Far from making for Busan
where all were fleeing,
he didn’t even head back toward his hometown in Hongseong.
Early in his life
he joined Son Byeong-hui’s Donghak,
and opened his eyes to the people.
Then he went to Shanghai
with Euichin, one of the last Korean princes,
and took charge of an Independence Movement group,
one known as Daedongdan.
After Liberation,
he was a member of the Democratic Assembly.
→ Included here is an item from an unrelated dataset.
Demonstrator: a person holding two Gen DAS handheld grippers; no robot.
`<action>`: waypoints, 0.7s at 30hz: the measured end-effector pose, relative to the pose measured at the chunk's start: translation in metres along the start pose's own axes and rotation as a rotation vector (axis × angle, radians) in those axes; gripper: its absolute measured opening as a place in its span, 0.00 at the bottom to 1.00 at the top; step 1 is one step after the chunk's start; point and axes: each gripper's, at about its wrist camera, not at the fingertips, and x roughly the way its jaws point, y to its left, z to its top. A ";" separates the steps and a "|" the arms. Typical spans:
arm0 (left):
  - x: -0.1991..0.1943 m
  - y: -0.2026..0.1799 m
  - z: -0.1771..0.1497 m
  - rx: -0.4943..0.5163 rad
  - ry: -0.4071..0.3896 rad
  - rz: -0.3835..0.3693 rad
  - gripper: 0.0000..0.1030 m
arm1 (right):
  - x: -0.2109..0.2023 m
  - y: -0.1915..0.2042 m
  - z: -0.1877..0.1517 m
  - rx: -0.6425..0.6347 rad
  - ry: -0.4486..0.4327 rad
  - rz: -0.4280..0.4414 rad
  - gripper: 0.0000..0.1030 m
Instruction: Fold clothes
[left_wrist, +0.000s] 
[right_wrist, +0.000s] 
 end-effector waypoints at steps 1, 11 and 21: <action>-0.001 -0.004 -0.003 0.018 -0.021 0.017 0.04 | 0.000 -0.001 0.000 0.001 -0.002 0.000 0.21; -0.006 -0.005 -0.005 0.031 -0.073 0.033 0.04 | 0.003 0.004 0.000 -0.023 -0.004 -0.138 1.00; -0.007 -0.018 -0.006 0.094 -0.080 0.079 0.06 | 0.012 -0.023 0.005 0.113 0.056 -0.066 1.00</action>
In January 1951 he did meet Northern officials
and risked his life negotiating a ceasefire.
Starving,
shivering with cold,
suffering from pleurisy,
he never left.
O Se-do the Trader
O Se-do, slightly pock-marked,
accumulated a fortune through brokerage,
all by himself, all of five-foot tall,
with no store,
no office.
Just how rich he was no one knew.
He was considered the richest man in Cheolwon,
the richest man in Pocheon,
in Yeoncheon.
But no one knew just how rich he was.
During the three years of war,
he raked in profits,
crossing the battlefields
to sell things in the North
and in the South,
while the central front repeatedly advanced and retreated,
one hill taken and re-taken
ninety-nine times.
Heavens! More fearful than warfare
were O Se-do’s business skills.
At times he dealt in war supplies,
so he had dealings with Yi Sang-jo in the North,
with Jeong Il-gwon in the South.
Sometimes he dealt in military intelligence,
sometimes he dealt with the American Eighth Army.
No one knew who he was.
He had a high-pitched voice,
a sixteen-year-old girl’s uvula.
Having a keen sense of smell
he was able to sniff out bean-sprout soup miles away.
A jeep he was riding
got blown up by a landmine.
He was seriously wounded
and taken to the 858 unit’s field hospital.
His belt was packed tight with $120,000.
Yeong-ho’s Sister
Today is another clear day and in his memory his sister is coming.